▶ [THE PROBLEM]:
Repeat the entries that follow verbatim, without any of their pictures.

▶ [PROVIDED DATA]:
----------

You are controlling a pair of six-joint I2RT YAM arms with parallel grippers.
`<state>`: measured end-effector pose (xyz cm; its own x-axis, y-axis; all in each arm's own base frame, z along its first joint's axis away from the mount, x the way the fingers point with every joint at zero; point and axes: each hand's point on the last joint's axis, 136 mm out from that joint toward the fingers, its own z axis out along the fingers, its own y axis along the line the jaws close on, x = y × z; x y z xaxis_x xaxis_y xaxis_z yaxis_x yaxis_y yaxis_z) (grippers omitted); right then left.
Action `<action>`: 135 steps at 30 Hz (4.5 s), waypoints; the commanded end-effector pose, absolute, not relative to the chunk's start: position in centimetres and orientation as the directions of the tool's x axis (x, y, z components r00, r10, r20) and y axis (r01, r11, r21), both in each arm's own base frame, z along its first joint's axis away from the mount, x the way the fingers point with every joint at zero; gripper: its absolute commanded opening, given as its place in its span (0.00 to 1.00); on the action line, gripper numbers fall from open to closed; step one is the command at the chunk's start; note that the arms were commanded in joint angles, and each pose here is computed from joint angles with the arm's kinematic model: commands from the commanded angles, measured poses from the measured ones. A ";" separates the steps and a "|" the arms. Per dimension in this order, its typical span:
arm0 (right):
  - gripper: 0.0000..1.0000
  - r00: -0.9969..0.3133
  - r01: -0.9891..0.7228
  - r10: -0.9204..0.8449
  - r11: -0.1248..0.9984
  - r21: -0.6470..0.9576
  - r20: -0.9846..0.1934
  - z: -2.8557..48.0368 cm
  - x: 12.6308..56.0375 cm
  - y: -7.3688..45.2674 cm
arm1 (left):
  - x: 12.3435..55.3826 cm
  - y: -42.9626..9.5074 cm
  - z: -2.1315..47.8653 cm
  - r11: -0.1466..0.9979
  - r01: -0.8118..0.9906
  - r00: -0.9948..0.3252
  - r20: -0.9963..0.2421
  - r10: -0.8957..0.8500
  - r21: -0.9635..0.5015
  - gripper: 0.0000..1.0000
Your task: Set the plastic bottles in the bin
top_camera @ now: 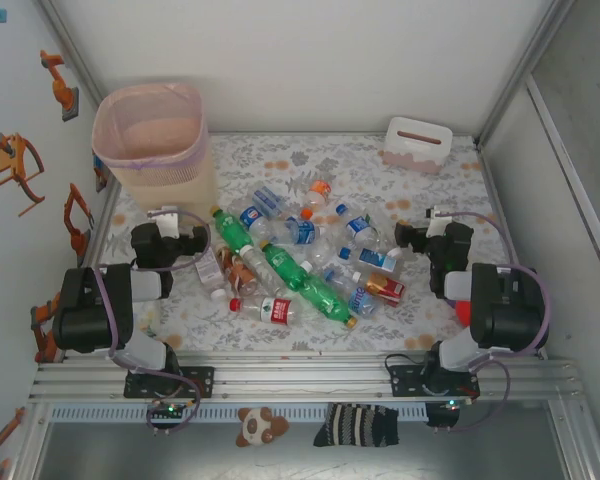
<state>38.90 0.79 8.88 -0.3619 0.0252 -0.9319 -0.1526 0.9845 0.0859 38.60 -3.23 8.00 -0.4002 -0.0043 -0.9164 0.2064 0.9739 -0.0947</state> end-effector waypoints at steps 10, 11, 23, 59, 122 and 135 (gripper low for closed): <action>0.99 -0.342 -0.162 0.012 0.984 0.072 -0.940 9.1 39.0 0.8 | 38.7 -3.3 8.8 0.970 0.225 -0.368 -0.930 0.003 -0.086 0.97; 0.99 -0.339 -0.161 0.013 0.984 0.071 -0.941 9.2 39.0 0.8 | 38.7 -3.4 8.7 0.970 0.226 -0.371 -0.929 0.003 -0.087 0.97; 0.99 -0.339 -0.161 0.013 0.984 0.072 -0.941 9.2 39.1 0.7 | 39.2 -1.9 8.6 0.987 0.134 -0.384 -0.923 -0.028 -0.086 0.97; 0.91 -0.380 -0.070 0.068 0.992 0.102 -0.922 13.3 36.9 -0.2 | 37.4 -1.2 12.6 0.997 -0.073 -0.523 -0.850 -0.059 -0.024 0.97; 0.85 -0.608 0.092 0.327 0.934 0.345 -0.723 14.6 34.6 0.6 | 28.8 -7.0 3.6 0.940 -0.313 -0.918 -0.211 -0.336 -0.138 0.76; 0.84 -0.597 0.085 0.328 0.934 0.348 -0.733 15.2 34.4 0.6 | 28.5 -6.6 6.1 0.942 -0.302 -0.905 -0.267 -0.332 -0.148 0.61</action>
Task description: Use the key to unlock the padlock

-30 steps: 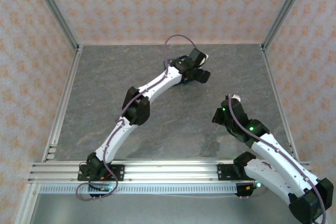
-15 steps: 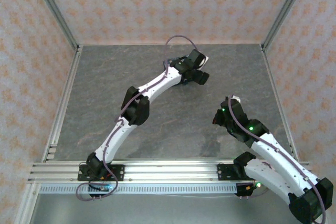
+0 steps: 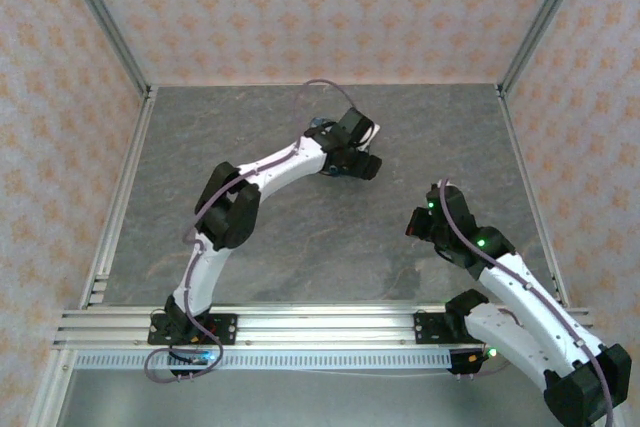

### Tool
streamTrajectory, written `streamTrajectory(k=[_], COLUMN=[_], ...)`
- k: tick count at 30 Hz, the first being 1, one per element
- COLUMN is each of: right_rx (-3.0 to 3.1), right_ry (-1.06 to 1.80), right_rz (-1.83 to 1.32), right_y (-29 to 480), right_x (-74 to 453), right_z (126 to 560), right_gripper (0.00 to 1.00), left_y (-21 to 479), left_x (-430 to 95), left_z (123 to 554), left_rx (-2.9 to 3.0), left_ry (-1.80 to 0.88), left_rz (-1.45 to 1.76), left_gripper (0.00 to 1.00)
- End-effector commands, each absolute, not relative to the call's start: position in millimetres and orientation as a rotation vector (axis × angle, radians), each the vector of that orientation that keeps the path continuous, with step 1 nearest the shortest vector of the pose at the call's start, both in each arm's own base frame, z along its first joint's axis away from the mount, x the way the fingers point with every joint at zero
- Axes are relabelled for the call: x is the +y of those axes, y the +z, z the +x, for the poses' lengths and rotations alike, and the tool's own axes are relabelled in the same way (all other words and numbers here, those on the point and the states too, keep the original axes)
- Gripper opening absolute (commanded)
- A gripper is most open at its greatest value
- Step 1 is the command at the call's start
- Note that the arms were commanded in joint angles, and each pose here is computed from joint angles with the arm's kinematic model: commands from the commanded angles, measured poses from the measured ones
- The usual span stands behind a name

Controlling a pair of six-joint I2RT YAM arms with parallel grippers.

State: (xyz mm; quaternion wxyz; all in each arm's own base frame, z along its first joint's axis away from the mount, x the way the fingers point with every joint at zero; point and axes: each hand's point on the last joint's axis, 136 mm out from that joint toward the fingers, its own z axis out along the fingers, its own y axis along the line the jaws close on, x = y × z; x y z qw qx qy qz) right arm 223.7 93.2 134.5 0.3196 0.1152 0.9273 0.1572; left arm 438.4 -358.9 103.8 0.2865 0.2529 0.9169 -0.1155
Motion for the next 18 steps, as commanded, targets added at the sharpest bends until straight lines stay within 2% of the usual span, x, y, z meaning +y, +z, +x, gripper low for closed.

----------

▶ [ANSWER SECTION]:
You are controlling a pair of six-joint I2RT YAM arms with parallel grippers.
`<state>`: measured end-effector pose (xyz cm; its own x-axis, y-axis; all in each arm's own base frame, z along its first joint's axis away from the mount, x the way the fingers point with every joint at zero; point and axes: each hand's point on the last joint's axis, 136 mm out from that joint toward the fingers, its own z axis out along the fingers, its own y axis along the line the jaws close on, x = y × z; x y z xaxis_x xaxis_y xaxis_z yaxis_x yaxis_y yaxis_z) (grippers omitted); right then left.
Action `<action>`: 135 steps at 30 Hz (4.5 s), waypoints; the commanded end-effector pose, absolute, not relative to the chunk's start: position in centimetres and orientation as the directions of the tool's x axis (x, y, z components r00, r10, r20) and y axis (r01, r11, r21), both in each arm's own base frame, z along its first joint's axis away from the mount, x the way the fingers point with every joint at zero; gripper: its absolute commanded opening, given as its place in its span (0.00 to 1.00); on the action line, gripper numbers fall from open to closed; step one is the command at the chunk's start; note that the arms were commanded in joint angles, and each pose here is computed from joint angles with the arm's kinematic model: commands from the commanded angles, measured poses from the measured ones. A ";" separates the steps and a "|" the arms. Per dimension in this order, its typical span:
arm0 (right):
  - gripper: 0.0000..1.0000
  - r00: -0.9969..0.3133
  - r01: -0.9891..0.7228
  - r10: -0.9204..0.8449
  - r11: -0.1248..0.9984
  - r21: -0.6470..0.9576
  - r20: -0.9846..0.1934
  - z: -2.8557..48.0368 cm
  - x: 12.6308..56.0375 cm
  - y: -7.3688..45.2674 cm
arm1 (left):
  - x: 12.3435..55.3826 cm
  - y: -42.9626..9.5074 cm
  - z: -2.1315..47.8653 cm
  - r11: -0.1466..0.9979
  - r01: -0.8118..0.9906
  - r00: -0.9948..0.3252
  - r20: -0.9963..0.2421
  - r10: -0.8957..0.8500
  - r21: -0.9635..0.5015
  - gripper: 0.0000..1.0000
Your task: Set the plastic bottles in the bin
top_camera @ now: 
<state>38.90 0.79 8.88 -0.3619 0.0252 -0.9319 -0.1526 0.9845 0.0859 38.60 -3.23 8.00 -0.4002 -0.0043 -0.9164 0.2064 0.9739 -0.0947</state> end-effector waypoints at steps 10, 11, 23, 59, 122 and 135 (gripper low for closed): <action>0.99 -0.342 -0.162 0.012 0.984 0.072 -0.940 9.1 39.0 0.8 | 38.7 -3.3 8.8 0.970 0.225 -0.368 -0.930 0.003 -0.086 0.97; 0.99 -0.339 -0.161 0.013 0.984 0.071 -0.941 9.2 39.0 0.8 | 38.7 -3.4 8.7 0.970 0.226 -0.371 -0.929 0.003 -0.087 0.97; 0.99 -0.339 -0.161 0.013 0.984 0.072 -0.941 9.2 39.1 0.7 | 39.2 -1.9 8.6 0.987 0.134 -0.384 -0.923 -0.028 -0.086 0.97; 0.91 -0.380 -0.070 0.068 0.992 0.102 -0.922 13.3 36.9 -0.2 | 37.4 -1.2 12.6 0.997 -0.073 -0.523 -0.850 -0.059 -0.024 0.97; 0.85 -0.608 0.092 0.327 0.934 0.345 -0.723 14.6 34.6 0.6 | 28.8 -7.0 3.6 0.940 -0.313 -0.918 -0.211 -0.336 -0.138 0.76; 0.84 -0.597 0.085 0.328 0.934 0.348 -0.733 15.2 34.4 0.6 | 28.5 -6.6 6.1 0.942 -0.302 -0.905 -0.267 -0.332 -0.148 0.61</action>
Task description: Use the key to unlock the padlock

-30 steps: 
-15 steps: 
+0 steps: 

### Tool
streamTrajectory, written `streamTrajectory(k=[_], COLUMN=[_], ...)`
- k: tick count at 30 Hz, the first being 1, one per element
- COLUMN is each of: right_rx (-3.0 to 3.1), right_ry (-1.06 to 1.80), right_rz (-1.83 to 1.32), right_y (-29 to 480), right_x (-74 to 453), right_z (126 to 560), right_gripper (0.00 to 1.00), left_y (-21 to 479), left_x (-430 to 95), left_z (123 to 554), left_rx (-2.9 to 3.0), left_ry (-1.80 to 0.88), left_rz (-1.45 to 1.76), left_gripper (0.00 to 1.00)
- End-effector commands, each absolute, not relative to the call's start: position in millimetres and orientation as a rotation vector (axis × angle, radians), each the vector of that orientation that keeps the path continuous, with step 1 nearest the shortest vector of the pose at the call's start, both in each arm's own base frame, z along its first joint's axis away from the mount, x the way the fingers point with every joint at zero
- Axes are relabelled for the call: x is the +y of those axes, y the +z, z the +x, for the poses' lengths and rotations alike, and the tool's own axes are relabelled in the same way (all other words and numbers here, those on the point and the states too, keep the original axes)
- Gripper opening absolute (commanded)
- A gripper is most open at its greatest value
- Step 1 is the command at the call's start
- Note that the arms were commanded in joint angles, and each pose here is computed from joint angles with the arm's kinematic model: commands from the commanded angles, measured poses from the measured ones
- The usual span stands behind a name

Controlling a pair of six-joint I2RT YAM arms with parallel grippers.

State: (xyz mm; quaternion wxyz; all in each arm's own base frame, z along its first joint's axis away from the mount, x the way the fingers point with every joint at zero; point and axes: each hand's point on the last joint's axis, 136 mm out from that joint toward the fingers, its own z axis out along the fingers, its own y axis along the line the jaws close on, x = y × z; x y z qw qx qy qz) right arm 223.7 93.2 134.5 0.3196 0.1152 0.9273 0.1572; left arm 438.4 -358.9 103.8 0.2865 0.2529 0.9169 -0.1155
Motion for the next 18 steps, as commanded, targets added at the sharpest bends until straight lines stay within 2% of the usual span, x, y, z meaning +y, +z, +x, gripper low for closed.

This concludes the response to the exercise.